:: WHAT TO DO ::
Locate the string "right" in the listing below. Copy every line where it is found.

########

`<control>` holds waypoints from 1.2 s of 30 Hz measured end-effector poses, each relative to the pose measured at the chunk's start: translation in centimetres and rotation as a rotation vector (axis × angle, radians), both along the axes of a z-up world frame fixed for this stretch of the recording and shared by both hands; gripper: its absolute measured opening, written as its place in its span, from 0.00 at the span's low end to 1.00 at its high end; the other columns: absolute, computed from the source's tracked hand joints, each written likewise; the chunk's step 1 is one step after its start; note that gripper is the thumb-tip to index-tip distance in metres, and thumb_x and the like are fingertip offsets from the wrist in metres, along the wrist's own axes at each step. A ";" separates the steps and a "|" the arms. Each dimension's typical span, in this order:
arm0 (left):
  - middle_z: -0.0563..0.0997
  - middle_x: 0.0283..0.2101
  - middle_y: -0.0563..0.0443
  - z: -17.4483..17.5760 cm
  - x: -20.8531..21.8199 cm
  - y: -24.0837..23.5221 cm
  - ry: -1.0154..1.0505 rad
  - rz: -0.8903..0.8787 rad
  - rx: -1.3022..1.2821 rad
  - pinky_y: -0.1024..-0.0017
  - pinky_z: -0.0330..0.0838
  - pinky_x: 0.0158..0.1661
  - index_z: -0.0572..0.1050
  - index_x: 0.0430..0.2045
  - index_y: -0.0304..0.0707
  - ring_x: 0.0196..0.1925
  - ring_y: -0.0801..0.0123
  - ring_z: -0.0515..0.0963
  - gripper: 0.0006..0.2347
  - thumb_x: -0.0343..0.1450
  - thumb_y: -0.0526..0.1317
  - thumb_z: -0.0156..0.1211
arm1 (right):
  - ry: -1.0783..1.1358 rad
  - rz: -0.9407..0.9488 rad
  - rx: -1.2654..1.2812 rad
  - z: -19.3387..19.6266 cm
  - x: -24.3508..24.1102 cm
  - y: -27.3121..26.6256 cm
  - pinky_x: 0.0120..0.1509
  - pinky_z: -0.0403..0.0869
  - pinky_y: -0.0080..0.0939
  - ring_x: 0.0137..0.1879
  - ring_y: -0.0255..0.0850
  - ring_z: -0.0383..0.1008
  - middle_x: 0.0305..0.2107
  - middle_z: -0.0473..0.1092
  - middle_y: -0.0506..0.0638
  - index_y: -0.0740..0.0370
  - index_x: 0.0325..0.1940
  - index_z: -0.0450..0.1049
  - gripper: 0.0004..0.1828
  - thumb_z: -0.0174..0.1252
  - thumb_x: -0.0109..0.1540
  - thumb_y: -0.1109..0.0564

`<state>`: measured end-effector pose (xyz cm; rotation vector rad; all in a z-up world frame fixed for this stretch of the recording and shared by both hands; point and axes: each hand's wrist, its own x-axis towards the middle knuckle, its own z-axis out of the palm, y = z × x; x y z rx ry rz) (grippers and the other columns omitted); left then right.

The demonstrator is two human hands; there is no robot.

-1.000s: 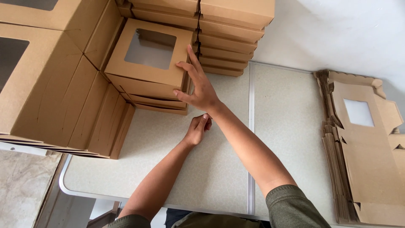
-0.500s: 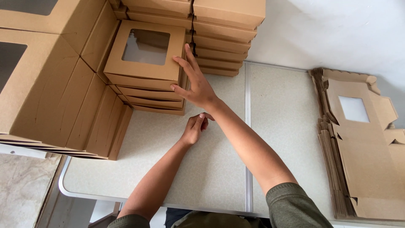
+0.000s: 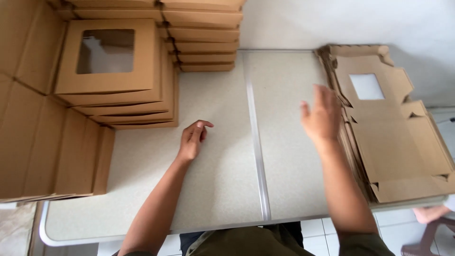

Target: The person assembles two flat cardboard boxes with clear windows by folding the sides and tucking the flaps to form the box shape. Each completed box is then placed on a stack of finished boxes on the left side of the table.

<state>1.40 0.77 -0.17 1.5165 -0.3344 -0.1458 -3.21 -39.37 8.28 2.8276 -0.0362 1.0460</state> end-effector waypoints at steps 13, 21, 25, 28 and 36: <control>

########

:: WRITTEN SOLUTION ::
arm1 (right):
`<state>`: measured end-effector pose (xyz cm; rotation vector rad; all in a z-up world frame fixed for this stretch of the recording and shared by both hands; point and axes: each hand's wrist, its own x-axis towards the middle knuckle, its own z-axis out of the palm, y = z × x; x y z rx ry rz) (grippers and the other columns omitted); left then right.

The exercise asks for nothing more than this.